In 2018, according to the MOHRSS, there were 118 million retired employees in China receiving benefits totalling 4,465 billion yuan or around 37,840 yuan on average for the year, or 3,153 yuan per month, about half the national average wage for 2018.

In the same year, there were 301 million employees paying into the urban workers’ basic pension scheme. Total contributions to the scheme in 2018 reached 5,117 billion yuan or an average of 17,000 yuan per employee.

Foxconn workers on the assembly line

A total of 524 million persons were covered by the urban and rural residents pension scheme last year, with 159 million actually receiving benefit. Total benefits paid out under the scheme in 2018 reached 291 billion yuan or 1,830 yuan on average, which is equivalent to just 153 yuan per month, certainly not enough to live on even in the smallest towns.

The total contributions to the urban and rural residents pension scheme last year were just 384 billion yuan, or only 7.5 percent of the total contributed to the urban workers’ scheme, indicating that there is still has a long way to go before it can offer retirees a decent pension.

While retired workers and those approaching retirement should be guaranteed pension protection, workers born in 1980s are increasingly concerned that the main state-backed pension scheme will no longer be able to provide for them when they retire.

Publicly, the MOHRSS says there is no reason to panic and that it has situation well under control. The government has introduced new policies to redistribute pension funds from the richer provinces such as Guangdong to poorer provinces such as Heilongjiang and Liaoning in the northeast of China that already have a pension shortfall.

The government has also stipulated this year that employers can reduce their contributions to the urban workers’ basic pension fund from a maximum of 20 percent to 16 percent. The move is a belated recognition of the fact that for decades employers have been underpaying or refusing to pay pension contributions at all.
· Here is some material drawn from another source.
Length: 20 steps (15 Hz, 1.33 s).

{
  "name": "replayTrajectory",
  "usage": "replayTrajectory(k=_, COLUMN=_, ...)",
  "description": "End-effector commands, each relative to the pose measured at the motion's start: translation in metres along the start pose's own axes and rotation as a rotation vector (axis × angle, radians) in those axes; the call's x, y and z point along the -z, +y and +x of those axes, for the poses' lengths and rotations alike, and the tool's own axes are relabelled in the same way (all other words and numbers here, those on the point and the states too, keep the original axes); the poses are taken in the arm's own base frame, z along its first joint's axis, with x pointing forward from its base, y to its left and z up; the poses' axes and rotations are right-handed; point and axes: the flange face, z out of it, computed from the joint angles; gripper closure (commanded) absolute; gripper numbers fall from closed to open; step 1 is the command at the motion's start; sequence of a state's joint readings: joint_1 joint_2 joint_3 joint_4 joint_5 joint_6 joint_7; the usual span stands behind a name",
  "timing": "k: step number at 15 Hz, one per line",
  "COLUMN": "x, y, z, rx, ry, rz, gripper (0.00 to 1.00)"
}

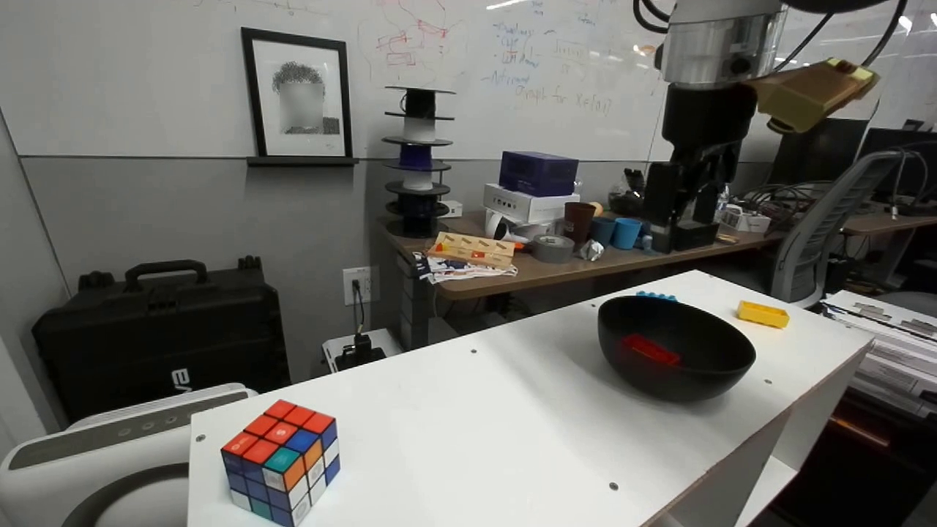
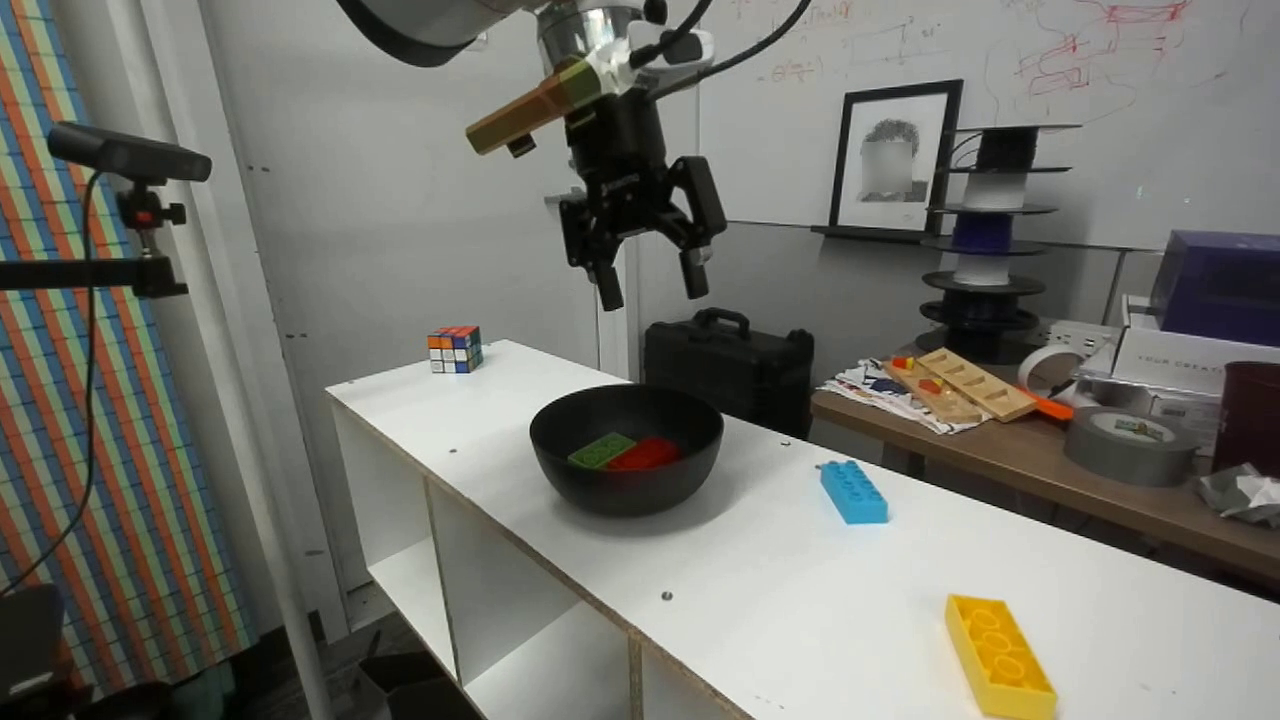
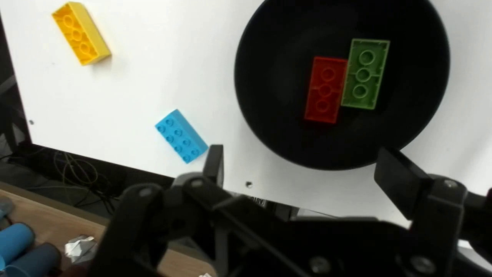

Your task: Put the green, orange, blue and yellow lego bricks in the black bowl respectively

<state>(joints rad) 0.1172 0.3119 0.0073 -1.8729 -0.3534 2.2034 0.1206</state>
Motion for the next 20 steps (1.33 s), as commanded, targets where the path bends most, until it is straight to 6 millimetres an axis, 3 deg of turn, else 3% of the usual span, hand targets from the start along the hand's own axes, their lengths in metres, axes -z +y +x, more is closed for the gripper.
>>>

It is hoped the new lower rates will encourage employers to actually abide by the law.

China Labour Bulletin Executive Director Han Dongfang noted at the time that the Chinese government should be complimented for trying to relieve the burden on small and medium-sized enterprises but stressed that in the long-run, problems with the social insurance system could not be solved by administrative measures alone.

In the future, Han said, China’s trade unions should have an important role to play in the social insurance system by helping to devise and negotiate reasonable contribution rates for employers and employees in specific industries and regions.

“This will allow China to create an organic system in which the benefits and responsibilities of enterprises, workers and local governments are all balanced,” he said.